Ayre was asked about the ‘Moneyball’ philosophy in the transfer market, a strategy based on statistics and attributes of players that first came to light in baseball and was advocated by former Liverpool Director of Football, Damien Comolli.

Ayre says that since Comolli’s departure, the club use a range of strategies that supplement each other to create their transfer policy, recently resulting in the signings of Philippe Coutinho and Daniel Sturridge.

He said, “I don’t think there was ever anyone at Liverpool using the word Moneyball, but plenty of other people were using it. I think the reality is there were two phases to what’s happened since the change of ownership. In the first phase, like any major transaction of that type, we talked about the knowledge of soccer, and that takes time. So we probably spent a year with the owners taking a leap of faith to a certain degree of other people telling them what they should be doing. Within that year we then get to a situation where the dust has settled, and people start to see what is and isn’t working.

“I think the fundamental shift particularly around player acquisitions and disposals was that we took the view that it needs to be more of a science. Your biggest expenditure line can’t be the whim of any individual. What we believe, and we continue to follow, is you need many people involved in the process. That doesn’t mean somebody else is picking the team for Brendan [Rodgers, the manager]. But Brendan needs to set out with his team of people which positions we want to fill and what the key targets would be for that.

“He has a team of people that go out and do an inordinate amount of analysis work to establish who are the best players in that position. It’s a combination of things. Despite what people think and read, it’s not a whole bunch of guys sitting behind a computer working out who we should buy. It’s a combination of old-school scouting and watching players — and that’s Brendan, his assistants, our scouts — with statistical analysis of players across Europe and the rest of the world.

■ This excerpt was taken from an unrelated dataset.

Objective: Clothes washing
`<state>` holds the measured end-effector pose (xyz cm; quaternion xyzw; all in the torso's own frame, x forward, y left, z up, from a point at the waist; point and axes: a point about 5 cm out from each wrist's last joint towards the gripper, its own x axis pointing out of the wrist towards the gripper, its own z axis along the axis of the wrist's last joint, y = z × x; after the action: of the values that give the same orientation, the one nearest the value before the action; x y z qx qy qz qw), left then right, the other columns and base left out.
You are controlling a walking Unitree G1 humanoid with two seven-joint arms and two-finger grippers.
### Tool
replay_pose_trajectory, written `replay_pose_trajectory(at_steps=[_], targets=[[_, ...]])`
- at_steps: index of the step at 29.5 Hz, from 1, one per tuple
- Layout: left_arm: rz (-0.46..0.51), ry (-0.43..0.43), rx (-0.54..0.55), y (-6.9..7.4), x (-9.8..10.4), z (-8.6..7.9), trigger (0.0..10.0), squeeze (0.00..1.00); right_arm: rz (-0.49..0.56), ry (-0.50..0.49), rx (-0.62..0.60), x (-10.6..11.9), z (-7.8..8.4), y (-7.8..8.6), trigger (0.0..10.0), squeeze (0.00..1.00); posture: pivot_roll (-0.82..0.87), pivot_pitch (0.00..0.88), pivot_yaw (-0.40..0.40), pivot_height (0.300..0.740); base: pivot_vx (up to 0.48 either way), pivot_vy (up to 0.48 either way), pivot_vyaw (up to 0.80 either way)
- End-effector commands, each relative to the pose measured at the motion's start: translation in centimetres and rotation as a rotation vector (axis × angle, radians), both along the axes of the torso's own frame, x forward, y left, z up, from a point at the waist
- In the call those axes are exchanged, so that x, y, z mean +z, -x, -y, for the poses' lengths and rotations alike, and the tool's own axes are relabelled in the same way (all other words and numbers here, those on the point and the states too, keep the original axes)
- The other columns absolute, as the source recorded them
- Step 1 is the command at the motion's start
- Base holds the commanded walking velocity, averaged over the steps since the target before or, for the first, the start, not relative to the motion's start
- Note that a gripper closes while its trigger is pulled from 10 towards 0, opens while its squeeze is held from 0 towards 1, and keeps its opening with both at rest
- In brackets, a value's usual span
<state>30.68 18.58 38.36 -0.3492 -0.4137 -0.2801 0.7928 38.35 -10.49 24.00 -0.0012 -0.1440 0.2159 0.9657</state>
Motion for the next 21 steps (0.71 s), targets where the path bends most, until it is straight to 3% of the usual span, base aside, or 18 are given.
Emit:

By bringing those two processes together, you get a much more educated view of who you should and shouldn’t be buying. And perhaps as fundamentally, how much you should be paying and the structure to those contracts.”

Although Ayre’s comments can be taken with a pinch of salt – he is, of course, an employee of the club, it is refreshing to hear that a calmer and more sensible, well-rounded approach is being taken to contracts involving players at the club.

Ayre added, “I think we’ve had relatively good success since we deployed that methodology. We’re getting better all the time. Just as you think our football is getting better, our transfer activity is getting better. We were very pleased with the most recent window in January with Philippe Coutinho and Daniel Sturridge. Hopefully you continue to follow that path. But it’s not a Moneyball strategy. It’s a combination of skills and people and processes that bring us to what we’re trying to achieve.”

In the interview, Ayre also told fans to expect a big announcement about the club’s plans to expand Anfield this summer.